-------- INFORMATION SHOWN --------
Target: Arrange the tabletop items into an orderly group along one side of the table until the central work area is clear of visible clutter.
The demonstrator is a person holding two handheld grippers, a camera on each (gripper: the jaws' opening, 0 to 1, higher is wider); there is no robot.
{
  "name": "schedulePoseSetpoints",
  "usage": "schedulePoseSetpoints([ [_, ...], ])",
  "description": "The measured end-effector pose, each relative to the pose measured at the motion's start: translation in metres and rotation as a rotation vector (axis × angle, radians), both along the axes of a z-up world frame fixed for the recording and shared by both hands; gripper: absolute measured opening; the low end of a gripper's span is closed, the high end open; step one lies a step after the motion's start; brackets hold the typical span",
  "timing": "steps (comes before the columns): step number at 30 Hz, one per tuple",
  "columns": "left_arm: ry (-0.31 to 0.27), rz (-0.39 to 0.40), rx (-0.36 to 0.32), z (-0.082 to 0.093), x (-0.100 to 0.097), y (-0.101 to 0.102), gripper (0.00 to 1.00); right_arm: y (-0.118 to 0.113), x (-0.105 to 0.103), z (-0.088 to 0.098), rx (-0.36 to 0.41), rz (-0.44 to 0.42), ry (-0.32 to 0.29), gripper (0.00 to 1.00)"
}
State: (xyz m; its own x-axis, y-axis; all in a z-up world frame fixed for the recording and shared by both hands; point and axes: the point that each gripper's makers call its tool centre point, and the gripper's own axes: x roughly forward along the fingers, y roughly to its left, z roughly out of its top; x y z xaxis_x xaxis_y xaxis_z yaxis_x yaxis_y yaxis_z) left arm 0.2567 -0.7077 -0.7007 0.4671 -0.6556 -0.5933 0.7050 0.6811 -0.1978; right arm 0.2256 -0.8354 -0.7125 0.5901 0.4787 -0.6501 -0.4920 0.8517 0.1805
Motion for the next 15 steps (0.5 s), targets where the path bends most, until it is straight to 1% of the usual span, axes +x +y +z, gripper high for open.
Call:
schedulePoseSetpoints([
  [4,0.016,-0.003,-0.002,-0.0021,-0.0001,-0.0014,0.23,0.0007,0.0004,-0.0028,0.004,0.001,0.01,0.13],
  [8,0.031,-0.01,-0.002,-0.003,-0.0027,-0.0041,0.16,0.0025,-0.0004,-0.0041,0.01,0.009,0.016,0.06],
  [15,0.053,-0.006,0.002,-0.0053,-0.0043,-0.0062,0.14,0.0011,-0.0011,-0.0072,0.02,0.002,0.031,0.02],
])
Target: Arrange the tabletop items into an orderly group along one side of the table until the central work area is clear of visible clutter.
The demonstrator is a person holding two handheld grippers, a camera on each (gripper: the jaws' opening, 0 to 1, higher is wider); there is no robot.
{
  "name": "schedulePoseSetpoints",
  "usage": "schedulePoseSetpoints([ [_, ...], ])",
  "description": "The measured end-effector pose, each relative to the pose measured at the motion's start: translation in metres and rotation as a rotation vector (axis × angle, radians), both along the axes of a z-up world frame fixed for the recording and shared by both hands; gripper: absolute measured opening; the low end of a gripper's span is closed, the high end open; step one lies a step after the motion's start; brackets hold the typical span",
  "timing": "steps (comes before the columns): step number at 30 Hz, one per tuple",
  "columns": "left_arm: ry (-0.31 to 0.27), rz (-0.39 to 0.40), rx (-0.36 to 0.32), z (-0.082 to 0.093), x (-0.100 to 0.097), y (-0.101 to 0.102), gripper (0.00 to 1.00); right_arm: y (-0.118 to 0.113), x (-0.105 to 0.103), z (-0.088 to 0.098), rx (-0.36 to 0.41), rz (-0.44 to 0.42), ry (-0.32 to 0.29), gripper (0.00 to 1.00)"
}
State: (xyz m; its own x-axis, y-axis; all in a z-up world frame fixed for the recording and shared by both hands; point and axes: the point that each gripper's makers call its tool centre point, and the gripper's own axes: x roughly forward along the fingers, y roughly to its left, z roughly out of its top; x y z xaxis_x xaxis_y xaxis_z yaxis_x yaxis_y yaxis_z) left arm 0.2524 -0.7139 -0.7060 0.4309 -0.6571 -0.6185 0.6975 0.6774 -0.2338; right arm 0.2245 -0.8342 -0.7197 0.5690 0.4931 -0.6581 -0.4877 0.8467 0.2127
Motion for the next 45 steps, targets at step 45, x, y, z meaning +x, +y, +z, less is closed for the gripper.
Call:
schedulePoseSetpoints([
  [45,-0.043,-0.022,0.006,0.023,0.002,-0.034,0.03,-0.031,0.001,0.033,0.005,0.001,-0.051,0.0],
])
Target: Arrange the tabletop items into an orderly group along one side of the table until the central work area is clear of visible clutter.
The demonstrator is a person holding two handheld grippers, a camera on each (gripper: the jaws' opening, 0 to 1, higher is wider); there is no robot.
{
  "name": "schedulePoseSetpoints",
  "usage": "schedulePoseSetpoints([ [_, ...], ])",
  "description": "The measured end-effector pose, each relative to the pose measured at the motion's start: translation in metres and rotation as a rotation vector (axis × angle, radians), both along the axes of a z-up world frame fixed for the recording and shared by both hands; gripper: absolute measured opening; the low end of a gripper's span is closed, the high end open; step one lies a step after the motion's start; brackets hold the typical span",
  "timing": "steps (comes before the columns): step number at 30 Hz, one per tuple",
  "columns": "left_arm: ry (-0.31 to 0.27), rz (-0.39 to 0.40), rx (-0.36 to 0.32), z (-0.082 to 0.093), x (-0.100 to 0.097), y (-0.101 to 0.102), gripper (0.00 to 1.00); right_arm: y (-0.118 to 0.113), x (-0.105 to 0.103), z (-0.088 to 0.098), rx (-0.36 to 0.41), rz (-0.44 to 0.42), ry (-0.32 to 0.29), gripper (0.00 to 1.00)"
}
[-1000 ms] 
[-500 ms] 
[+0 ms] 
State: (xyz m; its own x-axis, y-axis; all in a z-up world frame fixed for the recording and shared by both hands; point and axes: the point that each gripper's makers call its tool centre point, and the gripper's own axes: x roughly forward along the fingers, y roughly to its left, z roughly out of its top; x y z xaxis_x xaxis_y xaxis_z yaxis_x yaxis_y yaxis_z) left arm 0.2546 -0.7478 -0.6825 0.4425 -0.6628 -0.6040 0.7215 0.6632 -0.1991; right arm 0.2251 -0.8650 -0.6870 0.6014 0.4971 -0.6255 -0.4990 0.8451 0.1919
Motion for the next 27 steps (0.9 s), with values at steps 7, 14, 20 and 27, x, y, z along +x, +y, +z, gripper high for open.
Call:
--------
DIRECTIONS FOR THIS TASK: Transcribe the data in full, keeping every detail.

TASK SOLUTION:
Target: Arrange the tabletop items into an orderly group along one side of the table until the central work area is clear of visible clutter.
The demonstrator is a person holding two handheld grippers, a camera on each (gripper: the jaws' opening, 0 to 1, higher is wider); there is no robot.
{
  "name": "schedulePoseSetpoints",
  "usage": "schedulePoseSetpoints([ [_, ...], ])",
  "description": "The measured end-effector pose, each relative to the pose measured at the motion's start: translation in metres and rotation as a rotation vector (axis × angle, radians), both along the axes of a z-up world frame fixed for the recording and shared by both hands; gripper: absolute measured opening; the low end of a gripper's span is closed, the high end open; step one lies a step after the motion's start; brackets hold the typical span",
  "timing": "steps (comes before the columns): step number at 30 Hz, one per tuple",
  "columns": "left_arm: ry (-0.31 to 0.27), rz (-0.39 to 0.40), rx (-0.36 to 0.32), z (-0.082 to 0.093), x (-0.100 to 0.097), y (-0.101 to 0.102), gripper (0.00 to 1.00); right_arm: y (-0.118 to 0.113), x (-0.105 to 0.103), z (-0.088 to 0.098), rx (-0.36 to 0.41), rz (-0.44 to 0.42), ry (-0.32 to 0.29), gripper (0.00 to 1.00)"
}
State: (xyz m; its own x-axis, y-axis; all in a z-up world frame fixed for the recording and shared by both hands; point and axes: the point that each gripper's makers call its tool centre point, and the gripper's own axes: x roughly forward along the fingers, y roughly to its left, z roughly out of its top; x y z xaxis_x xaxis_y xaxis_z yaxis_x yaxis_y yaxis_z) left arm 0.2567 -0.7077 -0.7007 0.4671 -0.6556 -0.5933 0.7050 0.6811 -0.1978; right arm 0.2256 -0.8354 -0.7125 0.5901 0.4787 -0.6501 -0.4920 0.8517 0.1805
Motion for the next 15 steps (0.5 s), targets where the path bends most, until it is straight to 1% of the usual span, axes +x +y +z, gripper high for open.
Call:
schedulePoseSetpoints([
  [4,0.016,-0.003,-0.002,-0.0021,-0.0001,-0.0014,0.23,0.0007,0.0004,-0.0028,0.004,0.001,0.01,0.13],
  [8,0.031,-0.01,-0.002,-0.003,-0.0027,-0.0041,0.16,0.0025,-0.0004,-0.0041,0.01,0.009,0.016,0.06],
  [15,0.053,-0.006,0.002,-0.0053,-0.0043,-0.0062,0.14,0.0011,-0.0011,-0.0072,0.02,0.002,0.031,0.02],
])
Target: Arrange the tabletop items into an orderly group along one side of the table until the central work area is clear of visible clutter.
The demonstrator is a person holding two handheld grippers, a camera on each (gripper: the jaws' opening, 0 to 1, higher is wider); there is no robot.
{
  "name": "schedulePoseSetpoints",
  "usage": "schedulePoseSetpoints([ [_, ...], ])",
  "description": "The measured end-effector pose, each relative to the pose measured at the motion's start: translation in metres and rotation as a rotation vector (axis × angle, radians), both along the axes of a z-up world frame fixed for the recording and shared by both hands; gripper: absolute measured opening; the low end of a gripper's span is closed, the high end open; step one lies a step after the motion's start; brackets hold the typical span",
  "timing": "steps (comes before the columns): step number at 30 Hz, one per tuple",
  "columns": "left_arm: ry (-0.31 to 0.27), rz (-0.39 to 0.40), rx (-0.36 to 0.32), z (-0.082 to 0.093), x (-0.100 to 0.097), y (-0.101 to 0.102), gripper (0.00 to 1.00); right_arm: y (-0.118 to 0.113), x (-0.105 to 0.103), z (-0.088 to 0.098), rx (-0.36 to 0.41), rz (-0.44 to 0.42), ry (-0.32 to 0.29), gripper (0.00 to 1.00)"
}
State: (xyz m; its own x-axis, y-axis; all in a z-up world frame fixed for the recording and shared by both hands; point and axes: the point that each gripper's makers call its tool centre point, and the gripper's own axes: x roughly forward along the fingers, y roughly to its left, z roughly out of its top; x y z xaxis_x xaxis_y xaxis_z yaxis_x yaxis_y yaxis_z) left arm 0.2524 -0.7139 -0.7060 0.4309 -0.6571 -0.6185 0.6975 0.6774 -0.2338; right arm 0.2245 -0.8342 -0.7197 0.5690 0.4931 -0.6581 -0.4877 0.8467 0.2127
Motion for the next 45 steps, targets at step 45, x, y, z meaning +x, +y, +z, less is closed for the gripper.
Call:
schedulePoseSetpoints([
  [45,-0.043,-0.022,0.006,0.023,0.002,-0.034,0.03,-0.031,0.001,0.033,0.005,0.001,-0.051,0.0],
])
Target: Arrange the tabletop items into an orderly group along one side of the table until the central work area is clear of visible clutter.
The demonstrator is a person holding two handheld grippers, a camera on each (gripper: the jaws' opening, 0 to 1, higher is wider); there is no robot.
{
  "name": "schedulePoseSetpoints",
  "usage": "schedulePoseSetpoints([ [_, ...], ])",
  "description": "The measured end-effector pose, each relative to the pose measured at the motion's start: translation in metres and rotation as a rotation vector (axis × angle, radians), both along the axes of a z-up world frame fixed for the recording and shared by both hands; gripper: absolute measured opening; the low end of a gripper's span is closed, the high end open; step one lies a step after the motion's start; brackets hold the typical span",
  "timing": "steps (comes before the columns): step number at 30 Hz, one per tuple",
  "columns": "left_arm: ry (-0.31 to 0.27), rz (-0.39 to 0.40), rx (-0.36 to 0.32), z (-0.082 to 0.093), x (-0.100 to 0.097), y (-0.101 to 0.102), gripper (0.00 to 1.00); right_arm: y (-0.118 to 0.113), x (-0.105 to 0.103), z (-0.088 to 0.098), rx (-0.36 to 0.41), rz (-0.44 to 0.42), ry (-0.32 to 0.29), gripper (0.00 to 1.00)"
}
[-1000 ms] 
[-500 ms] 
[+0 ms] 
State: (xyz m; its own x-axis, y-axis; all in a z-up world frame fixed for the recording and shared by both hands; point and axes: the point that each gripper's makers call its tool centre point, and the gripper's own axes: x roughly forward along the fingers, y roughly to its left, z roughly out of its top; x y z xaxis_x xaxis_y xaxis_z yaxis_x yaxis_y yaxis_z) left arm 0.2546 -0.7478 -0.6825 0.4425 -0.6628 -0.6040 0.7215 0.6632 -0.1991; right arm 0.2251 -0.8650 -0.6870 0.6014 0.4971 -0.6255 -0.4990 0.8451 0.1919
Motion for the next 27 steps (0.9 s), with values at steps 7, 14, 20 and 27, x, y, z along +x, +y, +z, gripper high for open.
Call:

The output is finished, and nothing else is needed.